# [Exercise details]
Please output exactly the lines from the one containing "This document lists" through the end of the records below, leaving out any pictures.

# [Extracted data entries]

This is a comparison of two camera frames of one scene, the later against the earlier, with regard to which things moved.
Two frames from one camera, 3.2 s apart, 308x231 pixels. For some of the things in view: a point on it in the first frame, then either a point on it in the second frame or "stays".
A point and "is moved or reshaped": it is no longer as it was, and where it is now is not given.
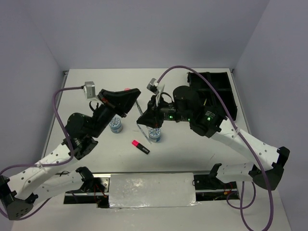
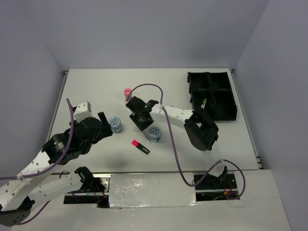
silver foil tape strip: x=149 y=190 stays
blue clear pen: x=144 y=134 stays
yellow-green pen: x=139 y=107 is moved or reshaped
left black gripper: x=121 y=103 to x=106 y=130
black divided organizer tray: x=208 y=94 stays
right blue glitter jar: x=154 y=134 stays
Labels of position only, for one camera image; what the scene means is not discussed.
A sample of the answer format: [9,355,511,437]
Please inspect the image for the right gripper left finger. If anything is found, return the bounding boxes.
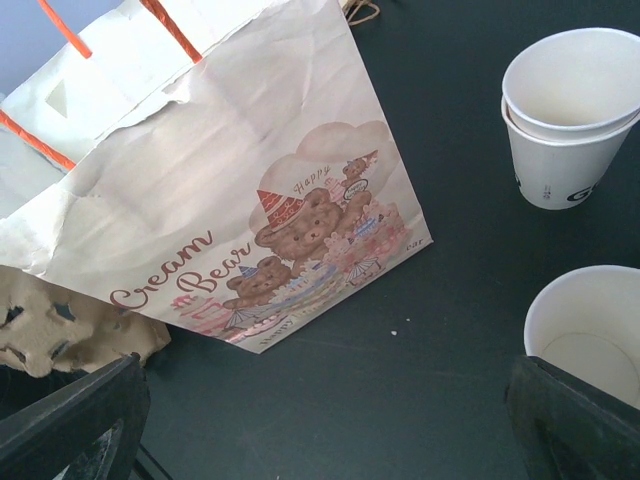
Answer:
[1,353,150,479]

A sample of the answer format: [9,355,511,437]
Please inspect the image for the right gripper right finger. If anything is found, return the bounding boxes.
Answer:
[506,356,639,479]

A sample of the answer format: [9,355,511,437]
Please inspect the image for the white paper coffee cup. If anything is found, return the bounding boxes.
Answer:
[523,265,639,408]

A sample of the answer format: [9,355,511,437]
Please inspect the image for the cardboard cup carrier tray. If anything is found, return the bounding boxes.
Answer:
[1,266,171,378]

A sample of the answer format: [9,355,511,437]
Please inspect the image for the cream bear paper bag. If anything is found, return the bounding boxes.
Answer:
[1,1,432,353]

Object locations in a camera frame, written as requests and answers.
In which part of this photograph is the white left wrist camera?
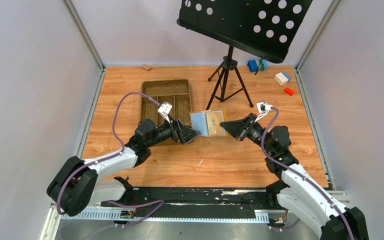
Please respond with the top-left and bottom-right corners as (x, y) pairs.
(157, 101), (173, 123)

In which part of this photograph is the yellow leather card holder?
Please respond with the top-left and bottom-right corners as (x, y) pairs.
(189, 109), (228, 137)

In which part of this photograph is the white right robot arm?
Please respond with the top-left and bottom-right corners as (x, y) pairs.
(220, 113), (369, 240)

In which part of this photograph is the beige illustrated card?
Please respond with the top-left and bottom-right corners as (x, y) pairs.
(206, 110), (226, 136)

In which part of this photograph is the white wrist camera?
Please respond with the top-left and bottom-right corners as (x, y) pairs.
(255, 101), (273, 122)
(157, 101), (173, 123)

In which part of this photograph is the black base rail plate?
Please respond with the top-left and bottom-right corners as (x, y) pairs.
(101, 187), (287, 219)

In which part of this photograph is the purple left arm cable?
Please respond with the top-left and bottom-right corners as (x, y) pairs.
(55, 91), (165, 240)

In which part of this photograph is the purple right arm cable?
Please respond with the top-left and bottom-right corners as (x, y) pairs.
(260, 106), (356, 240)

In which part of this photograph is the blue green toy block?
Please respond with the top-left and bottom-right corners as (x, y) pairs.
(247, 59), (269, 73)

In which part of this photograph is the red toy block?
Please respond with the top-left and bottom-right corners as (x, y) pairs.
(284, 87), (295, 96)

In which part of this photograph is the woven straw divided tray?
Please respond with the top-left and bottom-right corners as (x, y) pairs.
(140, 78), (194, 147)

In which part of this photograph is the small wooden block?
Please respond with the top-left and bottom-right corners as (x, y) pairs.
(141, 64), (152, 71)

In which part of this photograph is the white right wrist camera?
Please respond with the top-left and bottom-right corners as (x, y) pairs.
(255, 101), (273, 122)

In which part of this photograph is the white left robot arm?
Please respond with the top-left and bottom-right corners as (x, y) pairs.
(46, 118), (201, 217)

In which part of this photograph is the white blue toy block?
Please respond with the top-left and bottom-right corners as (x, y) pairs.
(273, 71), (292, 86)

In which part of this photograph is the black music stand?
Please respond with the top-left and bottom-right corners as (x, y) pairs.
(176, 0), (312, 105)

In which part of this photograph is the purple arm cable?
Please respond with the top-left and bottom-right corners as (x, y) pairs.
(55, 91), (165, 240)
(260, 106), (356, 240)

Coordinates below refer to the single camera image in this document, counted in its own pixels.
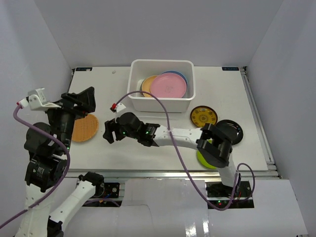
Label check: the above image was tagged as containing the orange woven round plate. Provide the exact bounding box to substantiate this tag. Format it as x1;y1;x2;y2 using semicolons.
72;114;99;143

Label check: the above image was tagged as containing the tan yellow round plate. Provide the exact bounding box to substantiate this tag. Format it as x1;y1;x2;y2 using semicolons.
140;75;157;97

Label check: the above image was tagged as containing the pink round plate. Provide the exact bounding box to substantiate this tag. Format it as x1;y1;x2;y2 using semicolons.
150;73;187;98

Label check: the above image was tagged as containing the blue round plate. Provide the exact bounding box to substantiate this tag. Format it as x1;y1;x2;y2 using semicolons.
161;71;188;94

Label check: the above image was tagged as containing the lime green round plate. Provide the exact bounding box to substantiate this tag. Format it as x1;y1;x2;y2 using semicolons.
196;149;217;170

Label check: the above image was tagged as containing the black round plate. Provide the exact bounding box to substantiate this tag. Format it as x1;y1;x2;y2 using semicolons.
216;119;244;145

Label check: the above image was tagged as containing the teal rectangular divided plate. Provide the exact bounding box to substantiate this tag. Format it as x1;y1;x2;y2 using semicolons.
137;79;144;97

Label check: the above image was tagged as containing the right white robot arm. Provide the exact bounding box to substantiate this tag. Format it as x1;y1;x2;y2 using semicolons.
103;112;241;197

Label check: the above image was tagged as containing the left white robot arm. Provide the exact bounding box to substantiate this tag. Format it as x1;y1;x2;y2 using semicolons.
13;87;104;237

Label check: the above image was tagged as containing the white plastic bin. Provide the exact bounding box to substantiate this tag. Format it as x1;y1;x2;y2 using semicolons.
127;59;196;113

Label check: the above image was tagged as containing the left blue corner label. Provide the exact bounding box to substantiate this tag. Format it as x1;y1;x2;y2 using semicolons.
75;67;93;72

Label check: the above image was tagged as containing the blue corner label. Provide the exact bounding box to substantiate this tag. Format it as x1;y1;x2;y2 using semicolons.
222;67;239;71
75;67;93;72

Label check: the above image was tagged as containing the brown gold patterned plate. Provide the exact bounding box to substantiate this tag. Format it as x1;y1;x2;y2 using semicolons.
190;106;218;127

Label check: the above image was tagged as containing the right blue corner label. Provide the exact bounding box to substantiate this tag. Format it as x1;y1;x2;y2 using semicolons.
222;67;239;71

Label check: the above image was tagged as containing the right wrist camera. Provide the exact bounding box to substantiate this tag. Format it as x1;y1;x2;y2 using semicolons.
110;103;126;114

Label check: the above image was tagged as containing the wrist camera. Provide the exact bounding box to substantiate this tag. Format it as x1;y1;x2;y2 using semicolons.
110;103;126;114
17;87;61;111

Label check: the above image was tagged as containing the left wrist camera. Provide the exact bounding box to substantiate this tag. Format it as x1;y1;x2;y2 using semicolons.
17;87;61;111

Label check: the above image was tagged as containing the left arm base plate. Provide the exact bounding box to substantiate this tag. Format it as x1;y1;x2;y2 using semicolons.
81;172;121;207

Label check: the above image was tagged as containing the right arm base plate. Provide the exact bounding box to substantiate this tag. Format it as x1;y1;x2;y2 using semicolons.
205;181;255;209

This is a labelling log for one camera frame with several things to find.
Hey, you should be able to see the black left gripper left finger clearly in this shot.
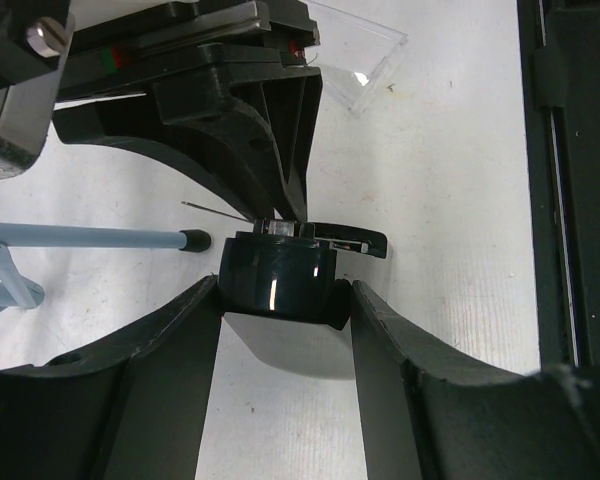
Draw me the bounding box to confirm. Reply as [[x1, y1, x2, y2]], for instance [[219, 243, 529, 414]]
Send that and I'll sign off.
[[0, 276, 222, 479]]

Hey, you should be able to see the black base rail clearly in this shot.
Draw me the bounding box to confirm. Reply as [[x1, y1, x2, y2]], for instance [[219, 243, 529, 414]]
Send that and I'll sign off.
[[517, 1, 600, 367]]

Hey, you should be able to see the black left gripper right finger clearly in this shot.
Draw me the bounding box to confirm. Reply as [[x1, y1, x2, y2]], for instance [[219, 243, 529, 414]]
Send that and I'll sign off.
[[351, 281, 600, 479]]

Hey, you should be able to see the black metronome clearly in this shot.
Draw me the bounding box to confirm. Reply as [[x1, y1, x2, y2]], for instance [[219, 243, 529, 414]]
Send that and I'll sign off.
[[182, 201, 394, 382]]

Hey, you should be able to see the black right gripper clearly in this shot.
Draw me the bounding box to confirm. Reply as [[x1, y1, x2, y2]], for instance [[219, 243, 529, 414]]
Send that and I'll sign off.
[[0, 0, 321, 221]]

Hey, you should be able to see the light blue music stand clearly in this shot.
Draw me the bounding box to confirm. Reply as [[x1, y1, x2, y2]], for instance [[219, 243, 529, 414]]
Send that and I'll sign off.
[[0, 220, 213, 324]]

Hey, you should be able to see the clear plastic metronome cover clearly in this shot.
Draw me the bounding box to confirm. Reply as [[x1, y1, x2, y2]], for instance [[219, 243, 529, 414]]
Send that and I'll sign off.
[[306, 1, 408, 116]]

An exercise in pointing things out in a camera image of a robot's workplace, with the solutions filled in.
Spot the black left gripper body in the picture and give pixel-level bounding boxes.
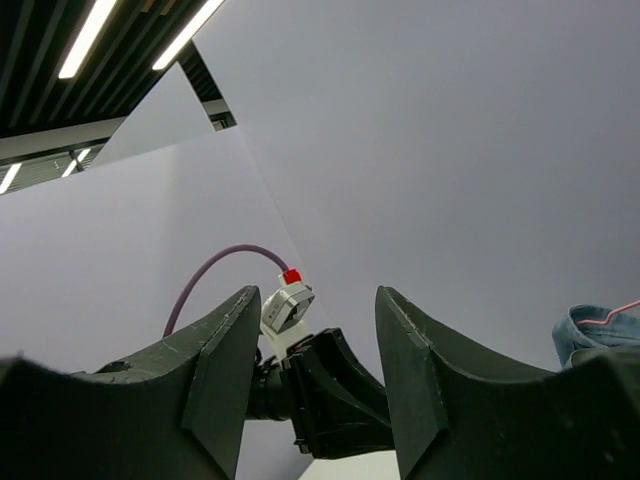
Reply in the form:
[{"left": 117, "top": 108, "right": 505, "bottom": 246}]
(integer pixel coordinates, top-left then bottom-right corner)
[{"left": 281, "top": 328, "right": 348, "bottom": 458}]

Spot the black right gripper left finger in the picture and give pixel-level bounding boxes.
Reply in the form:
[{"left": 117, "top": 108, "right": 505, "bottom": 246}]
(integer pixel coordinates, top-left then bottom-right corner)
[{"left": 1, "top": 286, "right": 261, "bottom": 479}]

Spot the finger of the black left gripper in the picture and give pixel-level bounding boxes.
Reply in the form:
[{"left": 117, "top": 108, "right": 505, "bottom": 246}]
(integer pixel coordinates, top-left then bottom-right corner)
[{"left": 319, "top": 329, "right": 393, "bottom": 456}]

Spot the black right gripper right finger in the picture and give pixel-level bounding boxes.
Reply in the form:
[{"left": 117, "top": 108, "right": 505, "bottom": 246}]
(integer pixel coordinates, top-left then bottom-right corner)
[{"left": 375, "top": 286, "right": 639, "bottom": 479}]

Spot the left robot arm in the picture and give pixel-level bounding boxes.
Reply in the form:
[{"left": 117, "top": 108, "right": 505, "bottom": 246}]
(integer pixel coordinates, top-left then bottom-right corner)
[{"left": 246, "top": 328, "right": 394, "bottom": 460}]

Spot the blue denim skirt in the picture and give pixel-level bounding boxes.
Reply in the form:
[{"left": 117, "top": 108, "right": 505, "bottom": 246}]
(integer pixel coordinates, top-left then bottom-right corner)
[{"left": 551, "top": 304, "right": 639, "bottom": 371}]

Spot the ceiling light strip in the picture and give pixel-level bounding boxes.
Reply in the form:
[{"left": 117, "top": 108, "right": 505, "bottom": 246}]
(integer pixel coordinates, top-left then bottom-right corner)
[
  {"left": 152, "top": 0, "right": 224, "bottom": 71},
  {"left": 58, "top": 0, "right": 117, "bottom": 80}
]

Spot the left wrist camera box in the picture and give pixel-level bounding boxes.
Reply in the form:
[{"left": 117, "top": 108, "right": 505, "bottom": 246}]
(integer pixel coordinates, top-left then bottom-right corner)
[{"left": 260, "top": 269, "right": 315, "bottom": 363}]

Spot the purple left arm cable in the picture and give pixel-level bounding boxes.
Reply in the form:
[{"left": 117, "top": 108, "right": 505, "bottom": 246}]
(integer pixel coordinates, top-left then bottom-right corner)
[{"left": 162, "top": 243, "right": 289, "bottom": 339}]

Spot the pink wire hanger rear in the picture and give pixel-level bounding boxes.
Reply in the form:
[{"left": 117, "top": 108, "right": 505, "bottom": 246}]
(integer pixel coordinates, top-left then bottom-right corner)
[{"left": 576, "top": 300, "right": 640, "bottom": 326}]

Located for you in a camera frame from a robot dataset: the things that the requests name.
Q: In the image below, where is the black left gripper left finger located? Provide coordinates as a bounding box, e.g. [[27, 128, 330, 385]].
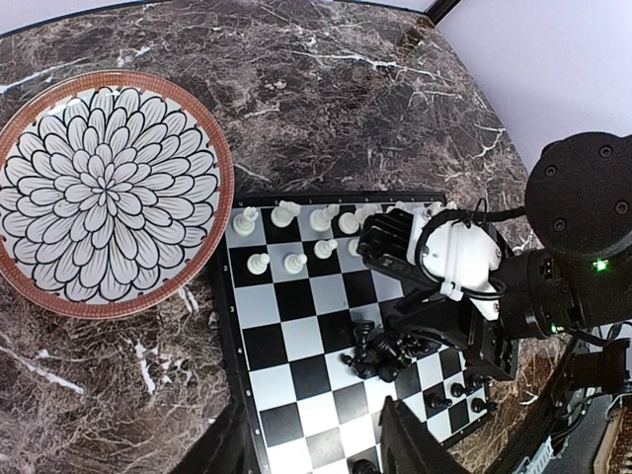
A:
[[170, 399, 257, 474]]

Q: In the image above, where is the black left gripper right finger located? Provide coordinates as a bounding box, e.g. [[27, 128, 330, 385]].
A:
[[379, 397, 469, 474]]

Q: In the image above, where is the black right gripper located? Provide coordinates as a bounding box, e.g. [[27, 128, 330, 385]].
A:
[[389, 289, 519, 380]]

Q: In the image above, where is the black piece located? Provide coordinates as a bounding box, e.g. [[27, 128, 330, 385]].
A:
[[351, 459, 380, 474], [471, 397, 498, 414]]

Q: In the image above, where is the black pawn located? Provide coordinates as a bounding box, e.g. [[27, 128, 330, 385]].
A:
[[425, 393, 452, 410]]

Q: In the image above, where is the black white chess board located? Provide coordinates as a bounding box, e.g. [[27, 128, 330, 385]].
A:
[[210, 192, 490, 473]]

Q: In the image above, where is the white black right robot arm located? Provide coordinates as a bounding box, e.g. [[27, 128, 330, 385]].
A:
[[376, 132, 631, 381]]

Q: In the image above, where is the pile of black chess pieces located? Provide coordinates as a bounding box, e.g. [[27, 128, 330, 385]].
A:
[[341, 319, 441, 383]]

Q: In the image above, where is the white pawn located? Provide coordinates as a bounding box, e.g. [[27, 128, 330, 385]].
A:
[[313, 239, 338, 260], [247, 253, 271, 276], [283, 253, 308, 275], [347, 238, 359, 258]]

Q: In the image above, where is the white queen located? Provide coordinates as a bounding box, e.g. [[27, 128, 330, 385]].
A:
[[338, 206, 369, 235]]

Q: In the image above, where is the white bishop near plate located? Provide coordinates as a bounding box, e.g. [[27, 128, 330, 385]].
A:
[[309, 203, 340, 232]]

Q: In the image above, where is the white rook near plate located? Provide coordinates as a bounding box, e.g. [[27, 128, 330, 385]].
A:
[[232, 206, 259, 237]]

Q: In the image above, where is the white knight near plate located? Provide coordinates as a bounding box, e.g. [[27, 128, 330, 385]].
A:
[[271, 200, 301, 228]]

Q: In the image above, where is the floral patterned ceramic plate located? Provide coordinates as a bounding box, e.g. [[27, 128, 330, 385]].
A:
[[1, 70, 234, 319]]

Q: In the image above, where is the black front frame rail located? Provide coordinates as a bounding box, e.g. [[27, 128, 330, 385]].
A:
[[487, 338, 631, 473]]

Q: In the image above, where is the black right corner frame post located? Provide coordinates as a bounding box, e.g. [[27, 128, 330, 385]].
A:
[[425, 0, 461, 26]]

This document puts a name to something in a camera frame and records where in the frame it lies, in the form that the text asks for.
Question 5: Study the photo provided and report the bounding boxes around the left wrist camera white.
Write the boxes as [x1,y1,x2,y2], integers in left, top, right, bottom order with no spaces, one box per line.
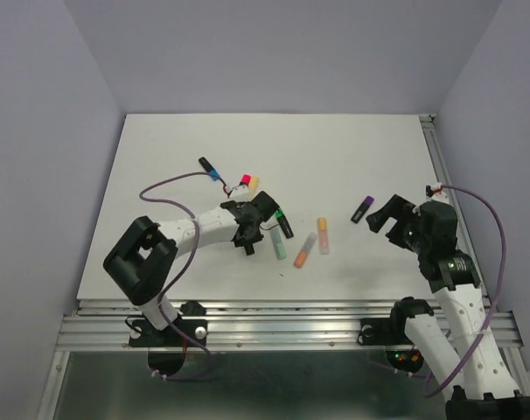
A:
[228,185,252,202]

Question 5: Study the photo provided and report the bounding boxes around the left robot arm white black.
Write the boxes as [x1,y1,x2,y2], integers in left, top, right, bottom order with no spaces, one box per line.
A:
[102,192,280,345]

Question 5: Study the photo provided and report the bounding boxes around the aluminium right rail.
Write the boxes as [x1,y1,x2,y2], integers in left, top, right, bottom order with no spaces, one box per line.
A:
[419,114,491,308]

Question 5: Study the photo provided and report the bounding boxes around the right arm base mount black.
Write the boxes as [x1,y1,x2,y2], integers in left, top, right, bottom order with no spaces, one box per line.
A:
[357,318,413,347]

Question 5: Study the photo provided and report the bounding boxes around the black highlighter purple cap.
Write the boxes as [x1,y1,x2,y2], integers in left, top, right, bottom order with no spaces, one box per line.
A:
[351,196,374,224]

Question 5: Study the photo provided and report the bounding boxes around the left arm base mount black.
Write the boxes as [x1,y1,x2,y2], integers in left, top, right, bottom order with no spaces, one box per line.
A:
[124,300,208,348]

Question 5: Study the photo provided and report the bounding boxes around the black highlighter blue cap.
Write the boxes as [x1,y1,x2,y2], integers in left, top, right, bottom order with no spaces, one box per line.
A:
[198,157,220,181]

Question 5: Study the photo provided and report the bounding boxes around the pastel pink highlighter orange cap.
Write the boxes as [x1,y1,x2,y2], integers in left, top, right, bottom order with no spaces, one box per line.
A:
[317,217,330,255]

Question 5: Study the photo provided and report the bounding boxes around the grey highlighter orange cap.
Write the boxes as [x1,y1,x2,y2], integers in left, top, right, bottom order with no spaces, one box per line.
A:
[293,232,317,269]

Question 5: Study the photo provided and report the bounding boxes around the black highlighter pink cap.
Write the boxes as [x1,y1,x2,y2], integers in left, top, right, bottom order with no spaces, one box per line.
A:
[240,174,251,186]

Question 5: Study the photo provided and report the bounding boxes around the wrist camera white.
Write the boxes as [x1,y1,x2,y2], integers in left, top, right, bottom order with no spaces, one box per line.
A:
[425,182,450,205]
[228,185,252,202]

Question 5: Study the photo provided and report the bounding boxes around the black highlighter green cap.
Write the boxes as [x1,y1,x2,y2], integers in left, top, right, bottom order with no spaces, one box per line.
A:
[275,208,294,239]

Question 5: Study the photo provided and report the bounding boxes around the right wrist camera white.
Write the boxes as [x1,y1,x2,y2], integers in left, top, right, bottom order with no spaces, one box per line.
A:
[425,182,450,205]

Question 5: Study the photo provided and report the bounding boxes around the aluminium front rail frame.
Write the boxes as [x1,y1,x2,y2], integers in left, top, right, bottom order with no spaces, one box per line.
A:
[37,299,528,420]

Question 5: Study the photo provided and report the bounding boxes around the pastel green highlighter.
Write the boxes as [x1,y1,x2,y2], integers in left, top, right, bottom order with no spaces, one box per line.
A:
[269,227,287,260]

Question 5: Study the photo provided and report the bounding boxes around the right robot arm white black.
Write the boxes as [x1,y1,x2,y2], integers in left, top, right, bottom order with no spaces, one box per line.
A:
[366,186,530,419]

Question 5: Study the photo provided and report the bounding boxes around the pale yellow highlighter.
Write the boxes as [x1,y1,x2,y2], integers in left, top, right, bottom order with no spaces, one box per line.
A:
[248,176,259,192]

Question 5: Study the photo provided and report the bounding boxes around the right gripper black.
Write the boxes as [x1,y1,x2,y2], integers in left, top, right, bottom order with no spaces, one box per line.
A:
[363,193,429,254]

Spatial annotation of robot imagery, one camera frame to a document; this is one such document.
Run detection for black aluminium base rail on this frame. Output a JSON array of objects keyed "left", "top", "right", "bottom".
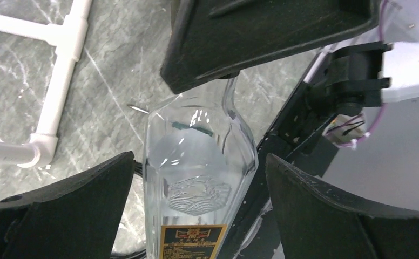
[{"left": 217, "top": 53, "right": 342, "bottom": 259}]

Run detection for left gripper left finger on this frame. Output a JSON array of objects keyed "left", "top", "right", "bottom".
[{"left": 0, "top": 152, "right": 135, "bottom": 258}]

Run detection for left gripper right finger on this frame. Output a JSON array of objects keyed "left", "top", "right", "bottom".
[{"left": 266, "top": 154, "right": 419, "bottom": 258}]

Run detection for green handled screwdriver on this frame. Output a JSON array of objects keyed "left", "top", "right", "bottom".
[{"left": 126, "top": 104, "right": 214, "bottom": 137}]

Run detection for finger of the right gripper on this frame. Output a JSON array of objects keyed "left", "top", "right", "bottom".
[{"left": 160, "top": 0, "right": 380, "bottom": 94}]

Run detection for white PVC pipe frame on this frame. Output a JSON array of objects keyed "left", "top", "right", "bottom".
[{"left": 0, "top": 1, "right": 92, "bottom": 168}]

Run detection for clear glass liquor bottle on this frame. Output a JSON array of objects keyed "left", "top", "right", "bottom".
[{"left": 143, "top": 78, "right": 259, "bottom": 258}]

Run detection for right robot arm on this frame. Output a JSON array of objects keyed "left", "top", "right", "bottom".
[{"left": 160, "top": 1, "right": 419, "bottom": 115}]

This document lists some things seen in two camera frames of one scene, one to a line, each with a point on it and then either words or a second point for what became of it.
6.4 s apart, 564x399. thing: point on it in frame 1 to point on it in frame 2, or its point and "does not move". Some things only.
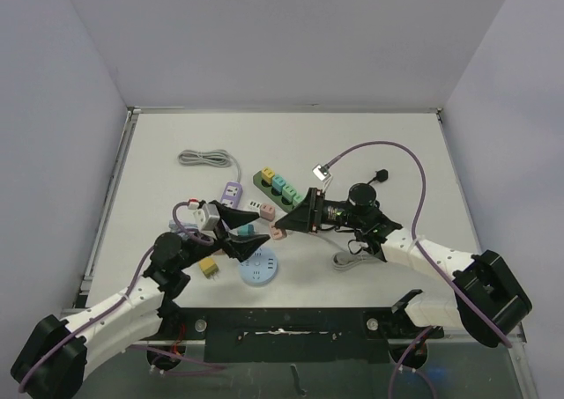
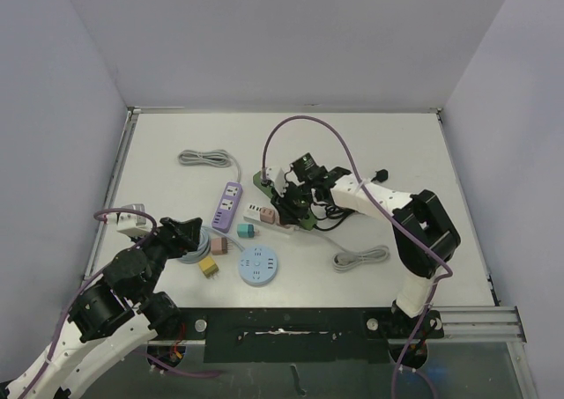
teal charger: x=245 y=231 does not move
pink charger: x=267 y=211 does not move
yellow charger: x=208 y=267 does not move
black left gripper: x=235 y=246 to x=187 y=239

# [Response box]
This document lists some things seen in two camera frames of one scene, one to a line, each with a point on it and then either words or a second point for what became of it.
6.4 s apart, 564x399. thing: point on it in frame 1 to point on it in frame 2, or its point and "does not move". Some things only.
teal charger: x=245 y=231 does not move
pink charger: x=267 y=211 does not move
yellow charger: x=208 y=267 does not move
black left gripper: x=235 y=246 to x=187 y=239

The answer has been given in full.